Les mobilités résidentielles régressives de la majorité des mères seules sont à
interpréter comme des indicateurs de réduction des capacités. Il ne faut certes
pas généraliser, notamment parce que la fréquence et la qualité des relations
avec le père des enfants et l’âge de ceux-ci introduisent des différences et que les
restrictions spatiales qui imposent l’immobilisme peuvent s’estomper lorsque
l’enfant gagne en autonomie de déplacement. Cependant, l’étude des mobilités
résidentielles et quotidiennes des mères seules a confirmé l’intérêt heuristique
du modèle de l’espace de vulnérabilité des familles monoparentales.
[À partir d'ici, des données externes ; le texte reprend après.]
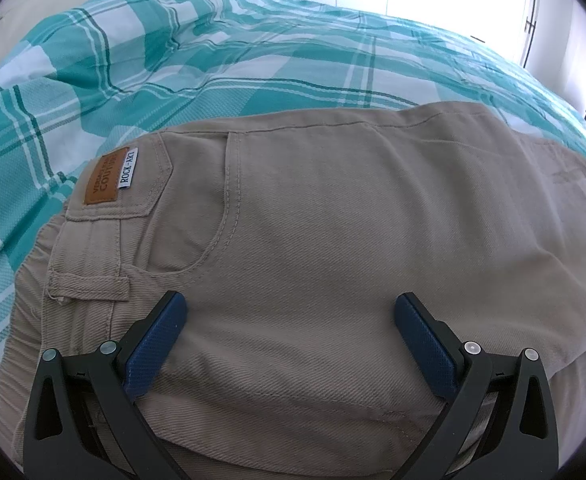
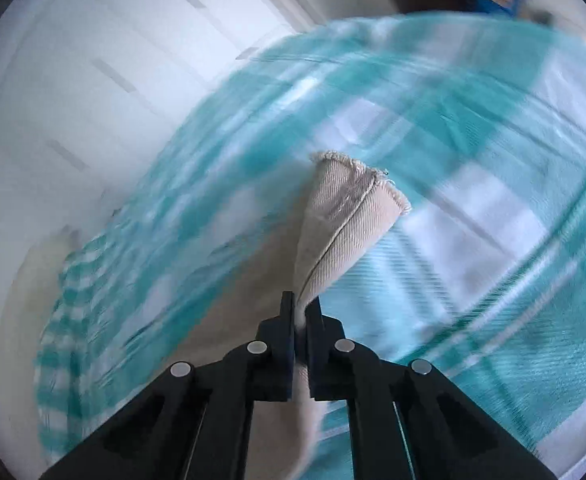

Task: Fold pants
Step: 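Close the right gripper on the frayed trouser hem and lift it, then lay the held hem onto the trousers and open the right gripper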

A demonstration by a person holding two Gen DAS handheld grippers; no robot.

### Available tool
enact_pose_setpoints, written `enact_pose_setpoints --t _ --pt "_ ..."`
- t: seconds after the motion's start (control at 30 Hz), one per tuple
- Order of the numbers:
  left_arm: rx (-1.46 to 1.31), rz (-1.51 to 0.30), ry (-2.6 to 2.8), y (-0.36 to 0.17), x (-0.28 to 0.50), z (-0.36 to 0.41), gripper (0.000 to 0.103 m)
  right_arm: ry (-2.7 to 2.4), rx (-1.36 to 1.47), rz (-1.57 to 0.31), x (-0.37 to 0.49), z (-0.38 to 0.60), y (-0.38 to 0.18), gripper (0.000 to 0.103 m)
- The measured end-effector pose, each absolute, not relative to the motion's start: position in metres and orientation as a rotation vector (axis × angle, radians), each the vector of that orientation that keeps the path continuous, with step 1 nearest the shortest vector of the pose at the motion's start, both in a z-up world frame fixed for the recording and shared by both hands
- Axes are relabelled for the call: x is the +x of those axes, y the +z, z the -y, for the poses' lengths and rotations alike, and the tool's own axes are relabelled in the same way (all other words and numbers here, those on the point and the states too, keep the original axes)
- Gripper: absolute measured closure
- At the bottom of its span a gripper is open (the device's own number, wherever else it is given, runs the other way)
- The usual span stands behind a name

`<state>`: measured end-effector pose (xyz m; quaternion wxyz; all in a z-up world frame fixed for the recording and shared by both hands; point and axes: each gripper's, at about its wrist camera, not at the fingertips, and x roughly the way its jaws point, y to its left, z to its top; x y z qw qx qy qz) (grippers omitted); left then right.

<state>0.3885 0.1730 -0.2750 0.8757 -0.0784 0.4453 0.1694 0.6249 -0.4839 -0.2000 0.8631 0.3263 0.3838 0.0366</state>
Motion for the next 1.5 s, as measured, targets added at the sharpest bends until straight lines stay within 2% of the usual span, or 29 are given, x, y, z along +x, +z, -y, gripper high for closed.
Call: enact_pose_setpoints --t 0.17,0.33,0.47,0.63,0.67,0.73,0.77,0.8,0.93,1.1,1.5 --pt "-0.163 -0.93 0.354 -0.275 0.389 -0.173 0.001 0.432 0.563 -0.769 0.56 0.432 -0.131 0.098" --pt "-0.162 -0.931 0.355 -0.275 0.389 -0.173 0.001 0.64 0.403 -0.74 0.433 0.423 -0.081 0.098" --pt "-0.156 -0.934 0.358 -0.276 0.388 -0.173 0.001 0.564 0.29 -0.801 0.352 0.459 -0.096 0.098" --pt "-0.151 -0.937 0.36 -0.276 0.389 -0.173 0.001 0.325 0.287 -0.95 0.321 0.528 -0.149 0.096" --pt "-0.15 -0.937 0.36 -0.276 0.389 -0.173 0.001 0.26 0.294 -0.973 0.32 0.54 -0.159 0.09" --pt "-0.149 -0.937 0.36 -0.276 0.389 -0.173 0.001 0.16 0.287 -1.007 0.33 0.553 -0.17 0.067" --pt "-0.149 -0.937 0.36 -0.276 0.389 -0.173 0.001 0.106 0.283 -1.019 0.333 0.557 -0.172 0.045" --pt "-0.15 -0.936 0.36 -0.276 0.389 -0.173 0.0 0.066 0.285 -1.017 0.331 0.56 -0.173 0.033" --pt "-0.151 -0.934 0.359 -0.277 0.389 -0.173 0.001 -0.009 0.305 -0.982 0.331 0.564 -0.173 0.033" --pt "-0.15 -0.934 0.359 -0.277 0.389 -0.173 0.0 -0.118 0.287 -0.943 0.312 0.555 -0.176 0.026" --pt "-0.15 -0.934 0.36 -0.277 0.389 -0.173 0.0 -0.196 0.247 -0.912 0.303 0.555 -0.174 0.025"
Dans ce
modèle, l’espace est à la fois cadre, support et enjeu : cadre puisque les familles y
résident, support puisque cet espace offre des ressources dont la mobilisation
participe à la différenciation des conditions de vie au quotidien des familles
étudiées, enjeu enfin, puisque cet espace est aussi territoire d’intervention pour
des politiques publiques pensées à différents niveaux selon la répartition des
compétences entre État, Région, départements, communes mais qui convergent
toutes localement et participent à la production ou la réduction des inégalités de
conditions de vie, dont les mobilités résidentielles et quotidiennes sont des
indicateurs à ne pas négliger. En effet, ceux-ci confirment que les familles
monoparentales risquent de s’inscrire dans un espace de vie restreint et qu’elles
16
sont confrontées à des dynamiques spatiales qui favorisent la pauvreté
économique, la marginalisation, l’exclusion sociale.